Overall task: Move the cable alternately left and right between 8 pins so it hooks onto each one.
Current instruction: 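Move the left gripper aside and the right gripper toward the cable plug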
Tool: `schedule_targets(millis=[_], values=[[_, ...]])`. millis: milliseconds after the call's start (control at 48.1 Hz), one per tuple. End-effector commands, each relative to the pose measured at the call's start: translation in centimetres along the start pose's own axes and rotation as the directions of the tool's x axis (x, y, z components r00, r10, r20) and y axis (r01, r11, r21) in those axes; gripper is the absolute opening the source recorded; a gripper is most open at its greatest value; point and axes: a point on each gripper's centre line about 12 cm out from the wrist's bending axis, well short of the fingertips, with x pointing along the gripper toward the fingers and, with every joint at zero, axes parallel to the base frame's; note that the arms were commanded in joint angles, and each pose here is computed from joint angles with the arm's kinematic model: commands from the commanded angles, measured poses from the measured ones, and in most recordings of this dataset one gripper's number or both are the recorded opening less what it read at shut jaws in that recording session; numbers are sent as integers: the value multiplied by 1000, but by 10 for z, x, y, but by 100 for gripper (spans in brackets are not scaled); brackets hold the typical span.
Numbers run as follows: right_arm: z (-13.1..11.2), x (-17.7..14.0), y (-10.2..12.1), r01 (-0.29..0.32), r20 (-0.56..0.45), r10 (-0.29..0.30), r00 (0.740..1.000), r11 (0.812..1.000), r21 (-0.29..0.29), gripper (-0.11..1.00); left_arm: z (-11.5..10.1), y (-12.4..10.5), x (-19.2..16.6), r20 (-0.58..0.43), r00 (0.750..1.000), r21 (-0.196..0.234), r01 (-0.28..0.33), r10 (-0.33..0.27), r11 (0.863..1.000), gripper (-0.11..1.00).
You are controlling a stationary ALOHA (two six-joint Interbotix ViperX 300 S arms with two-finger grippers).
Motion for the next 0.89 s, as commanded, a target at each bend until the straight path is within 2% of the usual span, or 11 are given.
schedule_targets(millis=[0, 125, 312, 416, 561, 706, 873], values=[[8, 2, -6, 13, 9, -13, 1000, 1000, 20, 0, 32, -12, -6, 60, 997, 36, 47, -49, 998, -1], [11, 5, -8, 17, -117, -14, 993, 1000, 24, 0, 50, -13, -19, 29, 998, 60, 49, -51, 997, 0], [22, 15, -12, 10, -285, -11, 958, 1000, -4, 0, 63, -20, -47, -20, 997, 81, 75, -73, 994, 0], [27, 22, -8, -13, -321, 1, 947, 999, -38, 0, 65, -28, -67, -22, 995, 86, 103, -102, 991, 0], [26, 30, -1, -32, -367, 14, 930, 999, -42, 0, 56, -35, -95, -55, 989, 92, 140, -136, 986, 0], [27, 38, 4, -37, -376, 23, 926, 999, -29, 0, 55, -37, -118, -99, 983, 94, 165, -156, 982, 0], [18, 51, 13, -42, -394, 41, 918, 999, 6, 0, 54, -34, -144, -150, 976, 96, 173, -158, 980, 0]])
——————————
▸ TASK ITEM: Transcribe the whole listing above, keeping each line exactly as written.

▸ RESULT OF THE EXERCISE:
Overall task: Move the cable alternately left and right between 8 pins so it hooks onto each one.
Current instruction: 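Move the left gripper aside and the right gripper toward the cable plug
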Tool: `schedule_targets(millis=[_], values=[[_, ...]])`. millis: milliseconds after the call's start (control at 48.1 Hz), one per tuple. End-effector commands, each relative to the pose measured at the call's start: translation in centimetres along the start pose's own axes and rotation as the directions of the tool's x axis (x, y, z components r00, r10, r20) and y axis (r01, r11, r21) in those axes; gripper is the absolute opening the source recorded; a gripper is most open at its greatest value; point and axes: a point on each gripper's centre line about 12 cm out from the wrist's bending axis, well short of the fingertips, with x pointing along the gripper toward the fingers and, with every joint at zero, axes parallel to the base frame's; note that the arms were commanded in joint angles, and each pose here is computed from joint angles with the arm's kinematic model: commands from the commanded angles, measured poses from the measured ones, and in most recordings of this dataset one gripper's number or both are the recorded opening less what it read at shut jaws in that recording session; numbers are sent as integers: the value multiplied by 1000, but by 10 for z, x, y, but by 100 for gripper (spans in brackets are not scaled); brackets hold the typical span.
Numbers run as follows: right_arm: z (-13.1..11.2), x (-17.7..14.0), y (-10.2..12.1), r01 (-0.29..0.32), r20 (-0.56..0.45), r10 (-0.29..0.30), r00 (0.740..1.000), r11 (0.812..1.000), r21 (-0.29..0.29), gripper (-0.11..1.00); left_arm: z (-11.5..10.1), y (-12.4..10.5), x (-19.2..16.6), r20 (-0.58..0.43), r00 (0.750..1.000), r21 (-0.196..0.234), r01 (-0.28..0.33), r10 (-0.33..0.27), r11 (0.863..1.000), gripper (-0.11..1.00).
You are controlling a stationary ALOHA (two six-joint Interbotix ViperX 300 S arms with two-finger grippers).
Motion for the next 0.89 s, as commanded, a target at each bend until the straight path is within 2% of the usual span, or 11 are given.
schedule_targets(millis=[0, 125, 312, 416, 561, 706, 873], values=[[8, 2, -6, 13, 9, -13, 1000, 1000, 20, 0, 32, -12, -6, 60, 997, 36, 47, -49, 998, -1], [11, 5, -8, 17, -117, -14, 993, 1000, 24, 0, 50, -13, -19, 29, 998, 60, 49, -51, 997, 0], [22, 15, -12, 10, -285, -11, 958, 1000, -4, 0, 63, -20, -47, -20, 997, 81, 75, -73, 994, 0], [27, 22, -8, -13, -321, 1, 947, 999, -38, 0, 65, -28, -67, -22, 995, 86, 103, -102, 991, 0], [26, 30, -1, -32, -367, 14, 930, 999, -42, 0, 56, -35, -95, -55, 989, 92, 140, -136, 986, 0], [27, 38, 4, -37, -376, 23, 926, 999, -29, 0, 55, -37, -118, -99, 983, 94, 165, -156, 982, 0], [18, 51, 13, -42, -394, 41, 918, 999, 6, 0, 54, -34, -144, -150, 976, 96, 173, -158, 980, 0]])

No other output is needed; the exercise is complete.